I previously had only removed it without adding an alternative addition because it was late at night when I saw the change and removed it, but adding a reference to the official software list seems like a very nice way to include a bunch of simulators and other software without taking up much space.

Technical reasons WepSim is not a high quality RISC-V simulator:

x0 is modifiable. For example addi x0, x0, 1 actually modifies the zero register. This is a huge issue because a lot of jumping psuedo-instructions set x0 when they want to ignore the result of jalr and branch pseudo-instructions expect x0 to actually be -.
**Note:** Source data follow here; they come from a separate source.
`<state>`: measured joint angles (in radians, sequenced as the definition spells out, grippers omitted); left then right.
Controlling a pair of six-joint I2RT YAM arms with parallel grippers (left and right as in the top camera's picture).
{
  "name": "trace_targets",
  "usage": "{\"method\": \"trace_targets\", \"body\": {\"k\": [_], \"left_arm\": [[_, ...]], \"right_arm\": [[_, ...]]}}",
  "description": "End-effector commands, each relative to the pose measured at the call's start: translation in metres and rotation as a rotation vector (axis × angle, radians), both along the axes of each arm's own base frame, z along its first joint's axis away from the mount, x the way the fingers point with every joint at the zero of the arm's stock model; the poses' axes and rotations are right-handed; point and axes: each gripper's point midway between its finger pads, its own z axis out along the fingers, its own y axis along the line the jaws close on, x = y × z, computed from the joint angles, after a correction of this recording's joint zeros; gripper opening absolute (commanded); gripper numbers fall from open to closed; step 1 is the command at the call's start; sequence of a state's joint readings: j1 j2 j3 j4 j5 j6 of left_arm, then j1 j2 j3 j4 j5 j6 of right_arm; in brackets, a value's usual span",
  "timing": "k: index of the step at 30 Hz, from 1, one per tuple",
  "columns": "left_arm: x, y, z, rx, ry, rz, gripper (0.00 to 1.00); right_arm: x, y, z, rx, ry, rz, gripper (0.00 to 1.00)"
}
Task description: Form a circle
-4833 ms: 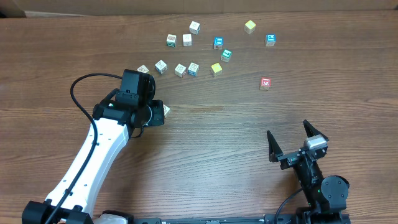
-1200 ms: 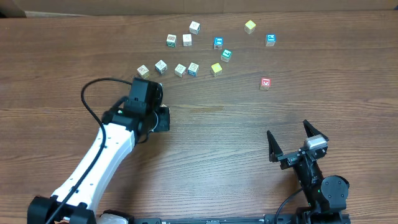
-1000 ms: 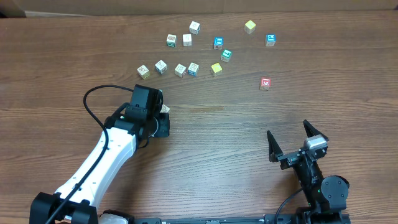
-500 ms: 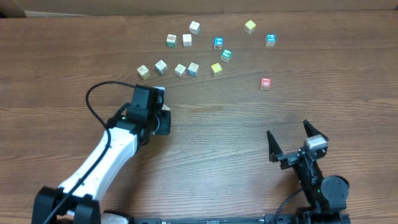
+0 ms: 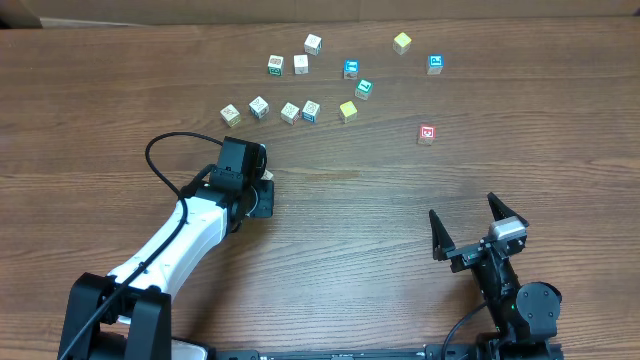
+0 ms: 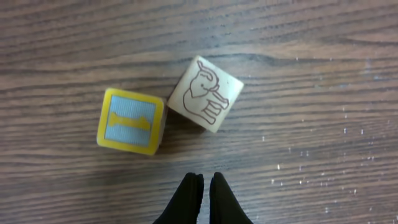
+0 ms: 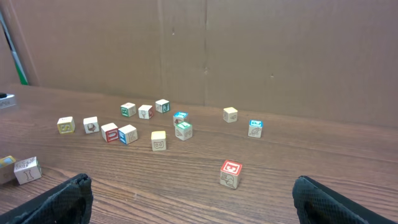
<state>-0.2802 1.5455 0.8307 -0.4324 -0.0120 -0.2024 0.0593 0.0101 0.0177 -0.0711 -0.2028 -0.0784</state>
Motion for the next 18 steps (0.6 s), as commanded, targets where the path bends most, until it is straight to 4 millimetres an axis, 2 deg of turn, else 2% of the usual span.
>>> {"method": "trace_targets", "body": {"k": [1,6,18], "left_arm": [[-0.002,0.003,-0.011,0.033,0.017,-0.014,0.04],[-0.003,0.005,-0.018,0.048,0.031,-0.009,0.04],[0.003,0.016,-0.016,0.091,0.006,0.058,0.04]], "right_arm": [[0.000,0.000,-0.002,-0.001,-0.003,-0.002,1.00],[0.000,0.000,-0.002,-0.001,-0.003,-0.002,1.00],[0.000,0.000,-0.002,-0.001,-0.003,-0.002,1.00]]}}
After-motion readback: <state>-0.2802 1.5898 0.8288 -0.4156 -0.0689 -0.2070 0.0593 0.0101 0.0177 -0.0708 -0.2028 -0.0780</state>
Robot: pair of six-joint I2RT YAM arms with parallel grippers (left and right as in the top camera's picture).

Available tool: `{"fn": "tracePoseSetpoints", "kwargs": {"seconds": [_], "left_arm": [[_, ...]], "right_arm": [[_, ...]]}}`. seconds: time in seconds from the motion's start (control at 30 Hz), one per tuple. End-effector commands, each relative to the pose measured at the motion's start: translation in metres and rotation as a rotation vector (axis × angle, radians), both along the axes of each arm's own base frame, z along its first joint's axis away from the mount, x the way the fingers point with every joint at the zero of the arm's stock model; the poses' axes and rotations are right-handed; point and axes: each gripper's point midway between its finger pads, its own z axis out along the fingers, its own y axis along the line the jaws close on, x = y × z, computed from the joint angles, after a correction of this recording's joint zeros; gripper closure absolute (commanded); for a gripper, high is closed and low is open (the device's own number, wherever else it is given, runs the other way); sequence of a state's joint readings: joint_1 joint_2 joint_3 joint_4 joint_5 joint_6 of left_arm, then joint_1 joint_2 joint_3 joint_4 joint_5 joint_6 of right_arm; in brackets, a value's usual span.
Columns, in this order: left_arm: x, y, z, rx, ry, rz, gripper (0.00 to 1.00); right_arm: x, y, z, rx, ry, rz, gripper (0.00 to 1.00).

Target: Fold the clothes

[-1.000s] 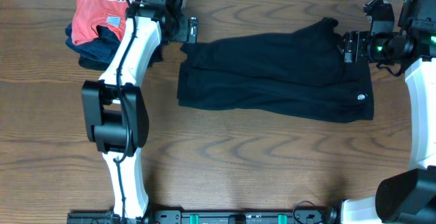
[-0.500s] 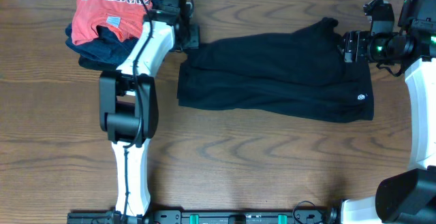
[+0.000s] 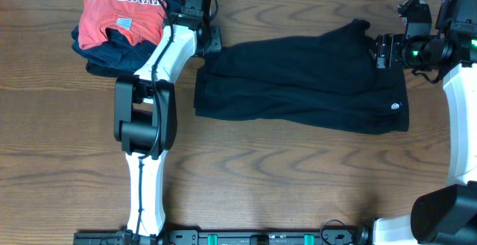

Immediates that are too large for RISC-V instructions can be used. For example addi t0, t0, 0x8FFF would set t0 = 0xFFFF8FFF. Additionally that example shows that immediates are sign extended from the 16th bit rather than the 12th.

auipc is super broken. auipc t0, 1 should not leave the address in t0 % 2 = 1. The lower 12 bits of an auipc immediate should be all 0. Additionally, the address of the suipc instruction should be whats offset not the address after the auipc instruction activates.

There are probably more reasons, but this is what I could quickly find. I think WepSIM is interesting for being able to switch out microcode to support RISC-V at all, but it was not originally built to support RISC-V and it is very apparent.

-- TheThirdOne

Implementations

The table of implementations is nice, but it would be nicer to know which subsets each one implements. Specifically I am interested in one implementing Q, and can't tell from the list if any of them do. Gah4 (talk) 00:18, 10 September 2021 (UTC)

No "program counter" register (PC) in the table

I didn't find a PC register in the table within Register sets. --Alexey Vazhnov (talk) 18:31, 16 October 2021 (UTC)

PC (program counter) is special internal register inside processor holding byte address of next instruction to be executed.--84.206.12.94 (talk) 09:32, 24 February 2023 (UTC)

"bit patterns to simplify the multiplexers in a CPU"

@Ray Van De Walker: You added the current ISA spec as a reference for "Notable features of the RISC-V ISA include bit patterns to simplify the multiplexers in a CPU"; in which version of the ISA spec does it say that? I tried opening the most recent unprivileged and privileged base specifications, as well as Technical Report No. UCB/EECS-2011-62, the 2.0 user-level spec, the 1.7 privileged architecture spec, the 2.1 user-level spec, and the 1.9 privileged architecture spec, and either 1) Safari/PDFKit's searching capabilities don't find all occurrences of "bit pattern" or "multiplexer" or 2) the spec in question doesn't say that using either the phrase "bit pattern" or the word "multiplexer". Guy Harris (talk) 05:24, 7 November 2021 (UTC)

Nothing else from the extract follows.